Stored items from a collection
● ● ● ● ● ● ●

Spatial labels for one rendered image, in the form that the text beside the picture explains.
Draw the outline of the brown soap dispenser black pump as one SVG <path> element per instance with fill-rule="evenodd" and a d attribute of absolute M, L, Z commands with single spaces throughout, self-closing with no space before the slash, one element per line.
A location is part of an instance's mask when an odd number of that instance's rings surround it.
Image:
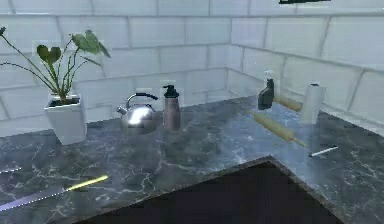
<path fill-rule="evenodd" d="M 178 130 L 181 126 L 181 112 L 179 107 L 179 93 L 174 85 L 165 85 L 163 125 L 166 130 Z"/>

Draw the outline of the dark spray bottle white trigger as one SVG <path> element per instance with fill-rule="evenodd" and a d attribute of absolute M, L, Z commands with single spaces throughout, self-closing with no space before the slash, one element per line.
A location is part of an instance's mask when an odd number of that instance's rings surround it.
<path fill-rule="evenodd" d="M 274 80 L 273 71 L 266 70 L 266 87 L 258 95 L 258 109 L 266 110 L 272 107 L 274 99 Z"/>

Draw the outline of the wooden rolling pin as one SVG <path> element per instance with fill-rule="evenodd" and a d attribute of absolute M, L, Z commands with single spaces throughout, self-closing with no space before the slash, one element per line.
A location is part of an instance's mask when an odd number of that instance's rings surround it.
<path fill-rule="evenodd" d="M 274 101 L 296 112 L 300 112 L 302 109 L 302 104 L 300 102 L 297 102 L 281 95 L 275 96 Z"/>
<path fill-rule="evenodd" d="M 282 138 L 283 140 L 287 142 L 295 142 L 302 147 L 306 147 L 306 144 L 299 140 L 293 131 L 288 129 L 286 126 L 282 125 L 281 123 L 271 119 L 267 115 L 263 113 L 256 113 L 250 111 L 250 114 L 253 116 L 253 119 L 262 125 L 264 128 L 268 129 L 278 137 Z"/>

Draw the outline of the white paper towel roll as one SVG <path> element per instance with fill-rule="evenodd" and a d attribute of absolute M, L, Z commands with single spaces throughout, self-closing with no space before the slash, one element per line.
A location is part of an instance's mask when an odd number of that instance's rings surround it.
<path fill-rule="evenodd" d="M 305 92 L 300 119 L 303 124 L 316 124 L 325 97 L 326 88 L 311 83 Z"/>

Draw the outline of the green house plant white pot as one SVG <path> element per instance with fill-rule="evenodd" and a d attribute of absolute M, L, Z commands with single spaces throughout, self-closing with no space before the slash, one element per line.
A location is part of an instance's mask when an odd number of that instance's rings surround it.
<path fill-rule="evenodd" d="M 28 56 L 22 53 L 5 36 L 7 28 L 0 28 L 0 38 L 19 53 L 30 65 L 30 68 L 17 63 L 2 62 L 0 66 L 9 65 L 26 70 L 38 78 L 49 90 L 51 98 L 44 107 L 44 112 L 62 145 L 70 145 L 86 140 L 87 125 L 85 120 L 84 98 L 81 94 L 72 94 L 75 75 L 86 64 L 99 67 L 102 64 L 89 57 L 89 54 L 102 54 L 110 58 L 107 48 L 91 30 L 83 33 L 70 33 L 70 39 L 64 48 L 47 47 L 40 44 L 36 47 L 42 70 Z"/>

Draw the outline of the white pen black tip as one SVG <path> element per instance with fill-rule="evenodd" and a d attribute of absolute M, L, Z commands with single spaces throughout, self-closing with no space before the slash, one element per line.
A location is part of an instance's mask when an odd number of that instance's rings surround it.
<path fill-rule="evenodd" d="M 308 157 L 315 157 L 315 156 L 318 156 L 318 155 L 322 155 L 322 154 L 334 151 L 334 150 L 336 150 L 338 148 L 339 148 L 339 146 L 332 146 L 332 147 L 329 147 L 329 148 L 326 148 L 326 149 L 323 149 L 323 150 L 320 150 L 320 151 L 317 151 L 317 152 L 309 153 Z"/>

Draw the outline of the black wall fixture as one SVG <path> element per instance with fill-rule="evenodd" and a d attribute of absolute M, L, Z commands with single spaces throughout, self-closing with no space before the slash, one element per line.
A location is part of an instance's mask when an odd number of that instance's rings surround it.
<path fill-rule="evenodd" d="M 331 1 L 331 0 L 279 0 L 278 4 L 306 4 L 313 2 L 323 2 L 323 1 Z"/>

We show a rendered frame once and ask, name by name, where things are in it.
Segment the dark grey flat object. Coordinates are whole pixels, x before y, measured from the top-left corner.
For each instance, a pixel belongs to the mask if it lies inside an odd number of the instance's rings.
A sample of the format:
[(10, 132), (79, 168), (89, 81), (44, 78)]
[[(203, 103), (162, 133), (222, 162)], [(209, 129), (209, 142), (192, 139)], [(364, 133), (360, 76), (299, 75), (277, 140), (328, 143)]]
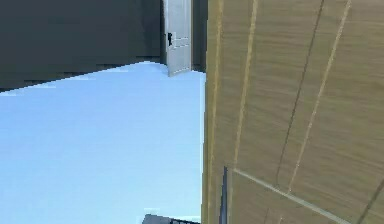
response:
[(200, 224), (199, 222), (146, 214), (142, 224)]

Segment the light wooden cupboard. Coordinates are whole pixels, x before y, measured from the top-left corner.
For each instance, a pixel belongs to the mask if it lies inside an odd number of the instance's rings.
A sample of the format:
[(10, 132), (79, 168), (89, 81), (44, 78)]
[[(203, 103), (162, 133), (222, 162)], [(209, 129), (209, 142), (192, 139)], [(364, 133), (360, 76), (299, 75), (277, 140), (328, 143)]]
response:
[(384, 224), (384, 0), (207, 0), (202, 224)]

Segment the white room door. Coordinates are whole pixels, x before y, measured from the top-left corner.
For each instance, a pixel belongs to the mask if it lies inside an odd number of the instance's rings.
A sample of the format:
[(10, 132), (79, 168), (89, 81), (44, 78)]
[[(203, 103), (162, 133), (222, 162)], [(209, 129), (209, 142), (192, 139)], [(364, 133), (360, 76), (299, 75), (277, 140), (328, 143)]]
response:
[[(191, 0), (164, 0), (166, 65), (168, 76), (191, 70)], [(168, 47), (167, 33), (172, 33)]]

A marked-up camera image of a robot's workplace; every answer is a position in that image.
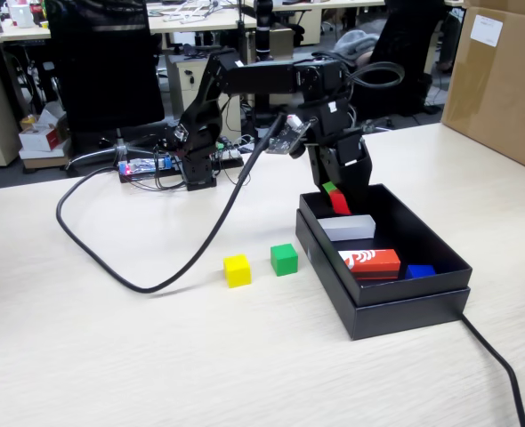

● ● ● ● ● ● ●

=== REQUIRED WORK ===
Scan the lines above, and whenever one holds the string "rendered", copy it.

=== SOLVED EXERCISE ===
Spatial labels for one rendered image, in the form that the text beside the picture explains.
We show a rendered frame once and ask, name by name, where things are in it.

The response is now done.